Dog Soldiers
Sgt. Ricky, a military working dog, attacks Staff Sgt. Kenneth Hennig, a native of Houston and a specialized search dog handler for the 40th Military Police Detachment out of Fort Sill, Okla., during bite work training in Basra. The canine and his handler, Spc. David Steele, a native of Upper Marlboro, Md., and with the 34th Military Police Detachment from Fort Knox, Ky., have been deployed as a team since Nov. 2009. Hennig and Steele are attached to the 1st Infantry Division, United States Division-South.

BASRA, Iraq - Despite all of the high-tech hardware today's Army possesses, sometimes a Soldier's best tool is still 'man's best friend.'

Employed for a number of tasks such as tracking, scouting, and narcotics and explosives detection, canine Soldiers, like Sgt. Ricky, a five-year-old German Shepherd in Basra, provide combat support and protection for installations and personnel.

Sgt. Ricky is a trained patrol explosive dog and seasoned veteran on his second deployment to Iraq.

"At an early age, Ricky has approximately 275 missions combined," said Spc. David Steele, a native of Upper Marlboro, Md., and a patrol explosive detector dog handler for the 34th Military Police Detachment from Fort Knox, Ky., attached to 1st Infantry Division, United States Division-South.

The use of dogs for menial work in the United States Military began in the 18th century. Today, their training has developed into specialized skills and has become more combat mission essential.

"One of the biggest missions on this tour was the elections," Steele said. "In the span of two days, we provided security services to approximately 30 polling sites. That's a long day for a dog."

"Ricky has done a lot of demonstrations for celebrities and dignitaries who visit Iraq," said Sgt. 1st Class Lee Davie, a native of Marion, Ohio, and the USD-S military working dog program manager. "He also does area clearances for general officers and distinguished visitors."

While the dog's senses such as hearing, smell and sight may be ten times greater than that of humans, canines also provide a good visual deterrent, Steele said.

"When we respond to a crowd scene and they see Ricky's size," Steele said, "they back off. He provides a psychological deterrent."

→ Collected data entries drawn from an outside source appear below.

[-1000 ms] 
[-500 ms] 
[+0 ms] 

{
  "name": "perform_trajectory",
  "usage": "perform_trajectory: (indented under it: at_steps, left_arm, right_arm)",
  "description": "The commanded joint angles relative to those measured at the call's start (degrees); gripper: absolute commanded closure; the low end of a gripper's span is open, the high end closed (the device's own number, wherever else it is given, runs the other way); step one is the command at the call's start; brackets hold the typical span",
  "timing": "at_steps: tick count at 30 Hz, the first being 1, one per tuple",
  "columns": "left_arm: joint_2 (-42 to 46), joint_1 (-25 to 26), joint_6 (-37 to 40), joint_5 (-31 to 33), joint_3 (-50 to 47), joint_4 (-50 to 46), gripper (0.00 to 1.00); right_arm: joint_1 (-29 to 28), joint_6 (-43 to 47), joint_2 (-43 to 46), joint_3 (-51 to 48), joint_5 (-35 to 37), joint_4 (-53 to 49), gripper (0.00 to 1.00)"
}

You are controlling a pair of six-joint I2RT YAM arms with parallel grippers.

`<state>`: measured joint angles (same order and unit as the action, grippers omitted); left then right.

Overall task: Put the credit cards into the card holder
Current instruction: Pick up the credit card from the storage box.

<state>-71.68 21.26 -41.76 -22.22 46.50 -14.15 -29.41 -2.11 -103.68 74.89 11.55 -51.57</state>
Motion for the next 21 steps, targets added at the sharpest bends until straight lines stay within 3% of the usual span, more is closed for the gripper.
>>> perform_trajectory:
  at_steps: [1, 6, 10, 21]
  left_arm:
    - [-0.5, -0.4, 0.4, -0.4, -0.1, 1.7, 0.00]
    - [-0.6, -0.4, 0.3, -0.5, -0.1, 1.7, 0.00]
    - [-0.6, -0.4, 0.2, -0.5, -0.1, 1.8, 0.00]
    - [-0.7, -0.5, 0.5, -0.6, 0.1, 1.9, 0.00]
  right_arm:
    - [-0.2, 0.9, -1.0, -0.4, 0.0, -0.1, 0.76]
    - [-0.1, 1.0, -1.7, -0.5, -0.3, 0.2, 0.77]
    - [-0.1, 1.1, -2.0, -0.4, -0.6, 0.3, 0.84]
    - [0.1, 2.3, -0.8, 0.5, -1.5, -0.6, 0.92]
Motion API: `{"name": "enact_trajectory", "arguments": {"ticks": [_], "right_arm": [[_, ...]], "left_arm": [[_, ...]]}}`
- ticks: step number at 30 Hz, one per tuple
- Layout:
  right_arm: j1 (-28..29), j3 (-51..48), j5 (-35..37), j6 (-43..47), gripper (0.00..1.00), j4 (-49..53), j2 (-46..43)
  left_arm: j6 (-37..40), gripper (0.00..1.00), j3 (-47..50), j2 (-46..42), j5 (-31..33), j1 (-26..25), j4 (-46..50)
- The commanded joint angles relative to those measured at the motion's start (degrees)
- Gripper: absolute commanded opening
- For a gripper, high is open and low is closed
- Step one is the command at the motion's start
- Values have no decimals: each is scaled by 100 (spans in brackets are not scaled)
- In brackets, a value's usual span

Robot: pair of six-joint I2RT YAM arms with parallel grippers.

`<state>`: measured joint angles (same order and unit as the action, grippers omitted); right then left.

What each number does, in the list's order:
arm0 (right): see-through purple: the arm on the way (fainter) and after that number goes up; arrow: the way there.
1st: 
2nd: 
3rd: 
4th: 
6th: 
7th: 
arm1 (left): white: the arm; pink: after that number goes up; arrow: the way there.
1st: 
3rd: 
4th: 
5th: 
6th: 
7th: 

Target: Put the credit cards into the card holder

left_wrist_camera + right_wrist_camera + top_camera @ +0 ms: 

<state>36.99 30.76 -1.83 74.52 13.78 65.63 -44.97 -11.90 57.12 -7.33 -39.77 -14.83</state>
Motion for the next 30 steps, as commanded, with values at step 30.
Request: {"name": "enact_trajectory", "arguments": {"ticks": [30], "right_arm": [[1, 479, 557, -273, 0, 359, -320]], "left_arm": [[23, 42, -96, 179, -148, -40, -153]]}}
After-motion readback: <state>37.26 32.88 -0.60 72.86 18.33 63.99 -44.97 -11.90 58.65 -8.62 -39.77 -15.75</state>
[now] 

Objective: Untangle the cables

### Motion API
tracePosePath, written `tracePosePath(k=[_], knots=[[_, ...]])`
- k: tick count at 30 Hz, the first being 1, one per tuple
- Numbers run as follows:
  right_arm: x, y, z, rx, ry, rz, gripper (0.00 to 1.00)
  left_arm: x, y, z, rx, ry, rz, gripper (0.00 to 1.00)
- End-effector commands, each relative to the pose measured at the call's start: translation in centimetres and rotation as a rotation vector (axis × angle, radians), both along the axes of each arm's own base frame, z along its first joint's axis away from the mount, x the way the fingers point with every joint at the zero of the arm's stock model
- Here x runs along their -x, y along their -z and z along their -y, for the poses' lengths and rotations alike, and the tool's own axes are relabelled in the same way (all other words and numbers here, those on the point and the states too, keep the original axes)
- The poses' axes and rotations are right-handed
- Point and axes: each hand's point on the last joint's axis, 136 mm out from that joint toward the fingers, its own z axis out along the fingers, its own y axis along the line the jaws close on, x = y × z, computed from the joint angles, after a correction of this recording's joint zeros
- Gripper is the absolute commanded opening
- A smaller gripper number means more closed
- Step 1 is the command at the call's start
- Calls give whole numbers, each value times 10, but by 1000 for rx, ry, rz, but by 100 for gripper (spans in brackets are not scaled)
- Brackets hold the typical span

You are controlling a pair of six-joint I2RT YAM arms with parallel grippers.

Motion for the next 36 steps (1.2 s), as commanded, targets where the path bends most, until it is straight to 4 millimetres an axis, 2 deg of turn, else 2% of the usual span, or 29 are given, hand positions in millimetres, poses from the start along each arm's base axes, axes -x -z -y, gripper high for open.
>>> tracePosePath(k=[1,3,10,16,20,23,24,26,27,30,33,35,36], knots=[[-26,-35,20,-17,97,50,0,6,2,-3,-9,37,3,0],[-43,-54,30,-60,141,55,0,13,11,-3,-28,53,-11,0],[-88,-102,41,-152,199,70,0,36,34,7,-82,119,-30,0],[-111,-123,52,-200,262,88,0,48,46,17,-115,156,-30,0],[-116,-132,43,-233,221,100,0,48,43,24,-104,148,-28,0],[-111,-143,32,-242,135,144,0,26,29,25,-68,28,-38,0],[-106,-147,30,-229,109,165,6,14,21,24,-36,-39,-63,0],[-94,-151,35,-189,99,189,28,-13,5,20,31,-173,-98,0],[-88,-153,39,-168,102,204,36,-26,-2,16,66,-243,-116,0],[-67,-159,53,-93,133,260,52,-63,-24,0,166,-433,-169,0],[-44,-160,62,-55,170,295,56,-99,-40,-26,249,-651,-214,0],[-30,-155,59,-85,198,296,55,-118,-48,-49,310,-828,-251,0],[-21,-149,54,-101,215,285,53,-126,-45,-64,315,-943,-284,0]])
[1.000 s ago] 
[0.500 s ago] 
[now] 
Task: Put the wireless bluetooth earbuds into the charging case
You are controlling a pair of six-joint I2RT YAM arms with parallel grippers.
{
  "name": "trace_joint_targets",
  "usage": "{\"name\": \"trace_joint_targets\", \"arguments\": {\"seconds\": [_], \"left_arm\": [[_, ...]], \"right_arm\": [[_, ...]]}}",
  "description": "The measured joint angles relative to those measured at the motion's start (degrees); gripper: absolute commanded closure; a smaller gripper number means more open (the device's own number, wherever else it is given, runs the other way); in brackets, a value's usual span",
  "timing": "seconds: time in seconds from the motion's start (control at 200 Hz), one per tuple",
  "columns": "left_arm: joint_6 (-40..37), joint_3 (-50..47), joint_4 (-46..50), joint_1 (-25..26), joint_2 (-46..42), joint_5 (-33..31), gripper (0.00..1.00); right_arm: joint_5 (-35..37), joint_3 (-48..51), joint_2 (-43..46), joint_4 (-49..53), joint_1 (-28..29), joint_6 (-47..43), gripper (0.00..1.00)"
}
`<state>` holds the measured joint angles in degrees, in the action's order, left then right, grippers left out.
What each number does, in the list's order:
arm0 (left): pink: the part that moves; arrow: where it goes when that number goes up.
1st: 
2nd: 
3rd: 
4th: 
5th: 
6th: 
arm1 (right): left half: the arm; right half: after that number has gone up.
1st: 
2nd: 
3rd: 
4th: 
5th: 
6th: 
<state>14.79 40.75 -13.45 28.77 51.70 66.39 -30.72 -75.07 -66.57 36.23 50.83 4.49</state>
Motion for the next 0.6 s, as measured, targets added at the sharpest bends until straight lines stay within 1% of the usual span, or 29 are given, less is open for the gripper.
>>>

Steele said the handler must stay focused because the dogs mirror their handler's mental state.

"We like to say 'it runs down the leash'. If I was having a bad day, he senses it," Steele said.

"A couple of weeks ago I found out my house dog passed away. I was upset ... That night, Ricky laid in bed with me. He would not leave my side," Steele said.

These canines begin their military service as pups. They go through basic and advanced training, and continue throughout their entire service life with proficiency training until retirement. Each qualified dog must be available for duty worldwide just like Soldiers.

Steele said he would like people back home to think more about the dogs as Soldiers.

"I know people back home focus on us Soldiers on their fourth or fifth deployment," Steele said. "Ricky's on his second tour and only five years-old. He will probably have one or two more. He might see Afghanistan."

"We Soldiers obviously go through a lot. The dogs go through a lot, too," Steele said.